If you've so much as glanced at Billboard's list of 100 Greatest Choruses of the 21st Century, you know it doesn't take much for one (or 100) of these songs to start playing on loop in your brain. Having a song stuck in your head is such an ordinary occurrence that most of us take it for granted that certain songs are more likely to get lodged in your brain for days than others.

But why? And do songs that get stuck in your head share compositional characteristics that less-catchy ones don't? These are some of the questions a 2010-2013 study at Goldsmiths, University of London delved into as part of the Earworm Project. Surveying 3,000 people, the study produced a list of the most-commonly cited earworms in pop music, as well as revealing a number of things about compositional elements catchy songs tend to share.

One takeaway, however, was something you didn't need a PhD to tell you: Lady Gaga songs are catchy AF.

"In terms of artists coming up a lot, Lady Gaga won in this regard," the study's lead author Kelly Jakubowski, PhD, tells Billboard. "She had three songs in the top 10 of our earworm list, and she was the top-named song, with 'Bad Romance' named by 33 participants in our study. 'Alejandro' and 'Poker Face' were positions 8 and 9 on our list. So it seems certain artists stick out more than others."

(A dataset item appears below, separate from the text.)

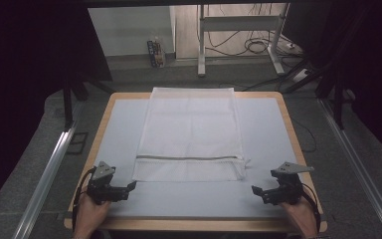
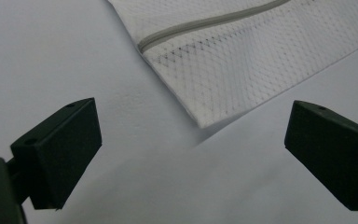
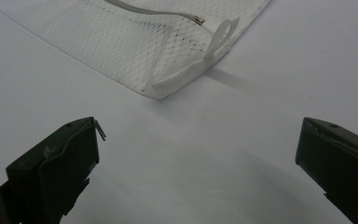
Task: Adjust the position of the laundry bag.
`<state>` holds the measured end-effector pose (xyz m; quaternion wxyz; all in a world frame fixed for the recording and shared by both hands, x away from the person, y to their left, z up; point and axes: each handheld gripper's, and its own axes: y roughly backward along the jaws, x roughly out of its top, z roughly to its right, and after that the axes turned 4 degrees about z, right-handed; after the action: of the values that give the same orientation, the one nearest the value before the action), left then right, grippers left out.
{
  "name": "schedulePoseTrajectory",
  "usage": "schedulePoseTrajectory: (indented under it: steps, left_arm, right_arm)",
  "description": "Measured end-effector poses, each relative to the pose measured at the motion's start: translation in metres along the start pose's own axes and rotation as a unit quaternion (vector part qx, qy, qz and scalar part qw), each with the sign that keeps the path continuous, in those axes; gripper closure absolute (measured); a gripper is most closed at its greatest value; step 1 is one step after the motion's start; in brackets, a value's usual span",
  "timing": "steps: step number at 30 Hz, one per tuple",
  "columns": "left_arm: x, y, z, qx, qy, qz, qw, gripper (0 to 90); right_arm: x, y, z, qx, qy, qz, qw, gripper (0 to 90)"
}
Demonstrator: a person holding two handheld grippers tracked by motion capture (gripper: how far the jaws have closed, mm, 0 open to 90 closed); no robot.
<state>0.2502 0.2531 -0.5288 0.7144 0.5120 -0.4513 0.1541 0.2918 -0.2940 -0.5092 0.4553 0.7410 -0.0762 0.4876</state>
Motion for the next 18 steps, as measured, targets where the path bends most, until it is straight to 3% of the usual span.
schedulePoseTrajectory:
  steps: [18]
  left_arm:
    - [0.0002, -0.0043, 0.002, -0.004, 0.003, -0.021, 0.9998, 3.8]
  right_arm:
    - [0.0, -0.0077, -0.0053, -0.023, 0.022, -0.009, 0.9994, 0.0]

Part of the reason "Bad Romance" topped the list of most-reported earworms could be that it features two equally unforgettable segments -- the proper chorus and the "rah rah" hook -- both of which were cited "fairly equally" by participants as segments that got stuck in their head.

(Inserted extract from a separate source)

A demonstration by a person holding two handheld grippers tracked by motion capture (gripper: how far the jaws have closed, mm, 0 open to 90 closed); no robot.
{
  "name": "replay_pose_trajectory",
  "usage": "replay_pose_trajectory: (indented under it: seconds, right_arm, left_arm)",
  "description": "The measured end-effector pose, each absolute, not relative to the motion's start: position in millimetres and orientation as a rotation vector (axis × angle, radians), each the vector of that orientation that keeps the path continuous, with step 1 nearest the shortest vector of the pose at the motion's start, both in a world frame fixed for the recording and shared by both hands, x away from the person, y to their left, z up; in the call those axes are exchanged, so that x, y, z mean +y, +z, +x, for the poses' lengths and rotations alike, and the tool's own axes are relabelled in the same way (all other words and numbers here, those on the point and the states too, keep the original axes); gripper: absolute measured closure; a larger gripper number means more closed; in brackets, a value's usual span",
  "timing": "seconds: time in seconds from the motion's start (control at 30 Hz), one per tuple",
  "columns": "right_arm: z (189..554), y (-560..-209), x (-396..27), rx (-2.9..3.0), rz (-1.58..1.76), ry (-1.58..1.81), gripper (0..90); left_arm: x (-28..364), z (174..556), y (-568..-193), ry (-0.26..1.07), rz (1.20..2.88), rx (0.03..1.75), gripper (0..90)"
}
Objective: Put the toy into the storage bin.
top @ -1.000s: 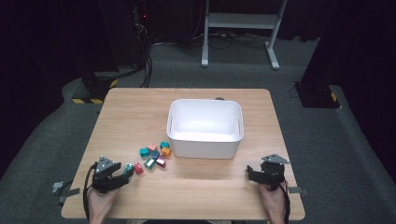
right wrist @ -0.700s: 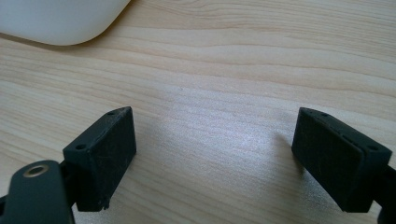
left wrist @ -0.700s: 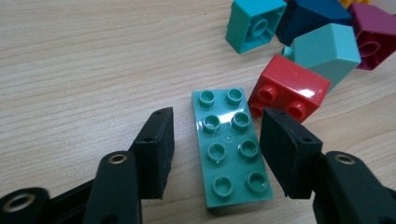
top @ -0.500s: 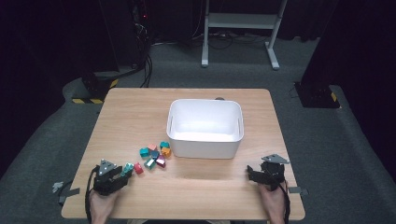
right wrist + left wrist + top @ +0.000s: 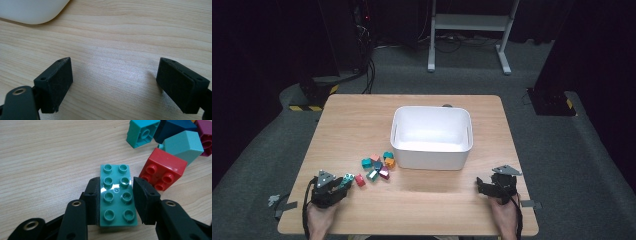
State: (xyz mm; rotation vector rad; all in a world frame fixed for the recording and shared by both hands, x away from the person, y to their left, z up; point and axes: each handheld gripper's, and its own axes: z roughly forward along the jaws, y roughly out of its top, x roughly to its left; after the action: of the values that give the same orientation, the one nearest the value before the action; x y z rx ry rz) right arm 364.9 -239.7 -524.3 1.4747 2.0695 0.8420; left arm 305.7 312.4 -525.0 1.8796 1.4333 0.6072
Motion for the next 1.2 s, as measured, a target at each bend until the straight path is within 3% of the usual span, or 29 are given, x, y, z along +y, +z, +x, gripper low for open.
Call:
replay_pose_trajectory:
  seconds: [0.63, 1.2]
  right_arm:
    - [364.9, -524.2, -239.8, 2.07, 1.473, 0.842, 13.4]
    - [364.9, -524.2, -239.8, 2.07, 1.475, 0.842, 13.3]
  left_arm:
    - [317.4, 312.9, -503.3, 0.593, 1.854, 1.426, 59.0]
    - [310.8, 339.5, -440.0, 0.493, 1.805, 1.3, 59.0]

As for what frequently cited earworms have in common compositionally, Jakubowski says successful ones tend to be fairly straightforward, but with a few curveballs thrown in to keep listeners interested.

"The overall contour of the entire phrase or melody tended to be quite generic [in theses songs], like you would find in a nursery rhyme or 'Twinkle, Twinkle Little Star.' Despite the overall pattern, some of the interval structures within that melody were rare or unusual. You might find a bigger leap [between notes] or a bigger fall or rise in pitch than you would expect in a typical pop song," Jakubowski explains.  

"The overall structure has to be simple enough that it can be recalled spontaneously in the mind, so it can't be so complex that you can't remember it. But within that, you have these interesting intervals that add unpredictability to melody," she notes. "Simple, but not too simple, so that the brain doesn't lose interest."

While the Earworm Project included songs throughout music history, Jakubowski confirmed their list shared a number of similarities with Billboard's 100 Greatest Choruses of the 21st Century, including songs from Lady Gaga, Beyonce, Katy Perry and LMFAO.

She also confirmed that despite not being a pop music fan prior to the study -- "I'm a classical violinist," she says -- her brain is now wired to Mother Monster's frequency.

"When I was working on this research, I would see 'Bad Romance' listed at the top, and I would instantly get it in my head. I had it in my head for weeks working on this paper. I didn't even know it that well before the study. Even when I haven't thought about the study for weeks, it still randomly pops into my head when I'm walking down the street. I'm like, 'where did that come from?' There's something in the data: 'Bad Romance,' it really gets stuck in your head."